Available data below:
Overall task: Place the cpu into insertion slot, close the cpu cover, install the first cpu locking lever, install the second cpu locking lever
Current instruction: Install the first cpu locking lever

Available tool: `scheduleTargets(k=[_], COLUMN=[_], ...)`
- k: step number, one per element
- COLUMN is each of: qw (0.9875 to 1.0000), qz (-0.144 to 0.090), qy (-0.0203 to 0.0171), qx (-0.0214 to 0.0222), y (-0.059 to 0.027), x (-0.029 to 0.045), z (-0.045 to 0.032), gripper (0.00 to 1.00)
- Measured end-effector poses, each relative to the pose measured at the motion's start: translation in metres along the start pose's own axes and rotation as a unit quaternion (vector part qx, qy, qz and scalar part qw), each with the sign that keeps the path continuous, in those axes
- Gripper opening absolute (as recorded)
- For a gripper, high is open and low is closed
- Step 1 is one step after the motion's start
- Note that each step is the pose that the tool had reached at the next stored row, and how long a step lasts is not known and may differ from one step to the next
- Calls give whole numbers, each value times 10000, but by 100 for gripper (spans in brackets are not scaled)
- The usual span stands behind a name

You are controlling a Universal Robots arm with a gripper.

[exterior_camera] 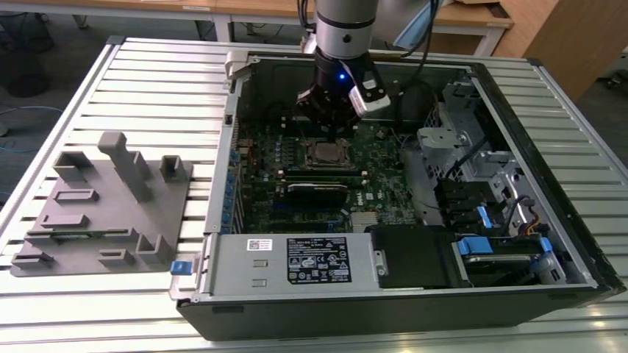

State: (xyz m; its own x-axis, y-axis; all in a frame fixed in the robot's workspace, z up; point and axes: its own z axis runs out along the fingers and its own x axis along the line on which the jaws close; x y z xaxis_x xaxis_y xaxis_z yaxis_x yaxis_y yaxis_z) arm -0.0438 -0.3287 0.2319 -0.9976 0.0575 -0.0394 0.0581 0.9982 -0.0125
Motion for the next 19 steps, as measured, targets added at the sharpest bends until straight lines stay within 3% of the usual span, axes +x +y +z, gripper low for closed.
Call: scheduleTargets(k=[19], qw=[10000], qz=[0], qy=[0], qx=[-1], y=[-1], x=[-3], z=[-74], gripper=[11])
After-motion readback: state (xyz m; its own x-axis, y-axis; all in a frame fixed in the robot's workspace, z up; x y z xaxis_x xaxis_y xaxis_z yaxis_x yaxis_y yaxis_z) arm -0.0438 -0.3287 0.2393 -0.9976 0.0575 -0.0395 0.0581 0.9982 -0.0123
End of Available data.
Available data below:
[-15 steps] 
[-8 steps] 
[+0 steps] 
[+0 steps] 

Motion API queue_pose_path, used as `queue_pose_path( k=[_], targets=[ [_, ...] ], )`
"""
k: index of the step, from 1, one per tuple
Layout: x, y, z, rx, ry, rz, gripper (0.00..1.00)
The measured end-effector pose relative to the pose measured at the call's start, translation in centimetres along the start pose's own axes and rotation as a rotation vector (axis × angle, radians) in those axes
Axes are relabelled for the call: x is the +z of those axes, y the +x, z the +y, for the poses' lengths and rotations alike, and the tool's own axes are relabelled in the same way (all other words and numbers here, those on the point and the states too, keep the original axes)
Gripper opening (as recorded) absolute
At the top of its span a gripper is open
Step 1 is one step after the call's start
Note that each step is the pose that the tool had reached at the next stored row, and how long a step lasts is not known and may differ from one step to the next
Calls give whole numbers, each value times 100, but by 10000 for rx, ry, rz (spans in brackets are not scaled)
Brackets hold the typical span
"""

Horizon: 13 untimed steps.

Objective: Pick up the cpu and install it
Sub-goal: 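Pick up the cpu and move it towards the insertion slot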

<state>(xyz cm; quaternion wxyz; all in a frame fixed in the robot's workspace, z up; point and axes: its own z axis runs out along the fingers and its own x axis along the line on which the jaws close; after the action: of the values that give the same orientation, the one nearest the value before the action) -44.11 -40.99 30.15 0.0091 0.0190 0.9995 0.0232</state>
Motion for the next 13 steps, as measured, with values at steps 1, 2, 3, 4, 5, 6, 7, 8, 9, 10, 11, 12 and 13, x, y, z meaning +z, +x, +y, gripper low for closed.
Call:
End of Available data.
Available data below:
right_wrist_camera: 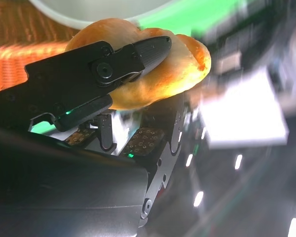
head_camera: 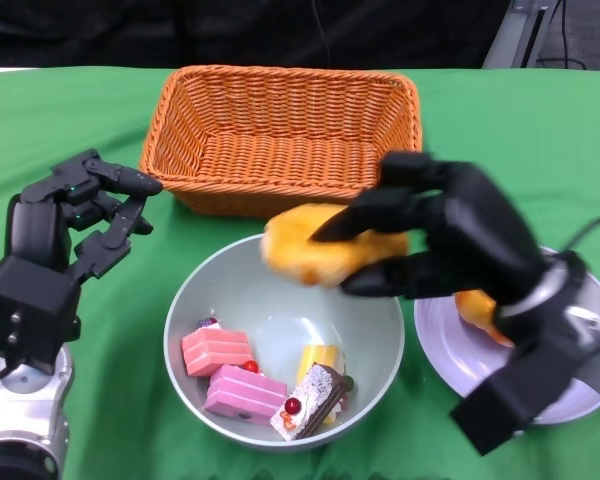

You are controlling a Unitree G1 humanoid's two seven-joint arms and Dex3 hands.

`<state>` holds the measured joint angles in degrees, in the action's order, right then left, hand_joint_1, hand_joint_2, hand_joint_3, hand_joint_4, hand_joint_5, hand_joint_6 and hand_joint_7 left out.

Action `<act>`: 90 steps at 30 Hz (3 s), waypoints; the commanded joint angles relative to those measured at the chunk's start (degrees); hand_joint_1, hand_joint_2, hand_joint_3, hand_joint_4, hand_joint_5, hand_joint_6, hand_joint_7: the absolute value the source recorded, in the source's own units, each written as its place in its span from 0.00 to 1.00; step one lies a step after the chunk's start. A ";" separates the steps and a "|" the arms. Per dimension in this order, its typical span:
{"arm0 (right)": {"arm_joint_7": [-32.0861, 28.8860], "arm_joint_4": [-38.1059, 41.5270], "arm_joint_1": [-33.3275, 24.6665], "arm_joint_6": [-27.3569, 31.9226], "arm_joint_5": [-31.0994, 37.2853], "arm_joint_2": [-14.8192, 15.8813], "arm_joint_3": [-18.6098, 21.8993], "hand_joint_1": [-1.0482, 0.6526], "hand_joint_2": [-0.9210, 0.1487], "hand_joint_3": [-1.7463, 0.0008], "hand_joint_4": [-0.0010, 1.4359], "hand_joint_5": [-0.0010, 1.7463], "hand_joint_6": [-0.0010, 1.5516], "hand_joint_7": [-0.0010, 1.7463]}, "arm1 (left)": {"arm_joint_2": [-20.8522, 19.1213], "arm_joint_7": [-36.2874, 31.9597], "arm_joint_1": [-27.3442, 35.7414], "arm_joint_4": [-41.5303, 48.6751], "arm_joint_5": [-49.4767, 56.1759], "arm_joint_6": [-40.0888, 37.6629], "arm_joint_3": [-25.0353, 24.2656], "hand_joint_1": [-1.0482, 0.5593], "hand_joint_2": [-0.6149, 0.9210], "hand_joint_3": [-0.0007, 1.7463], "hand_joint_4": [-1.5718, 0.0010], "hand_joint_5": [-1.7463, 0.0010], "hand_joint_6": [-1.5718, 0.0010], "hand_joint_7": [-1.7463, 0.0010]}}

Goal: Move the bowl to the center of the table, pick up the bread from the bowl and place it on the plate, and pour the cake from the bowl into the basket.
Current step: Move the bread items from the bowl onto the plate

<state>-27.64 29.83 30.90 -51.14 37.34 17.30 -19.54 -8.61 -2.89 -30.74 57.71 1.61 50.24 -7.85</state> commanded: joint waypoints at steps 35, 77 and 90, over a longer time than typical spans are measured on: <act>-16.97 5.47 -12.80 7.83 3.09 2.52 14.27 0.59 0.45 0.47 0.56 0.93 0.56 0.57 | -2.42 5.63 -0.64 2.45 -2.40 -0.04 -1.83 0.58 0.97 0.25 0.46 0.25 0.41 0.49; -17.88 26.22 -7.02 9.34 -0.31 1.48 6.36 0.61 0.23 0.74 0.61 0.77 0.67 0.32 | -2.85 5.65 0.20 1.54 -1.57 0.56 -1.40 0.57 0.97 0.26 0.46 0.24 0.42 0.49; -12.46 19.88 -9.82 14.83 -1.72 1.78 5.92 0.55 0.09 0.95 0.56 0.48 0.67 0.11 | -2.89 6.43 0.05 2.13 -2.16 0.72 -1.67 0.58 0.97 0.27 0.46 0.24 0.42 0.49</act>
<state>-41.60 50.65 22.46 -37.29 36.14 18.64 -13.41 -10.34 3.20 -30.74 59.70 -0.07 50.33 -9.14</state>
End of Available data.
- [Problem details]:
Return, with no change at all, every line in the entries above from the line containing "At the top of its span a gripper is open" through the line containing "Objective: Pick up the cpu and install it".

- [Answer to this exercise]:
At the top of its span a gripper is open
Step 1 is one step after the call's start
Note that each step is the pose that the tool had reached at the next stored row, and how long a step lasts is not known and may differ from one step to the next
Calls give whole numbers, each value times 100, but by 10000 for rx, ry, rz (spans in brackets are not scaled)
Brackets hold the typical span
"""

Horizon: 13 untimed steps.

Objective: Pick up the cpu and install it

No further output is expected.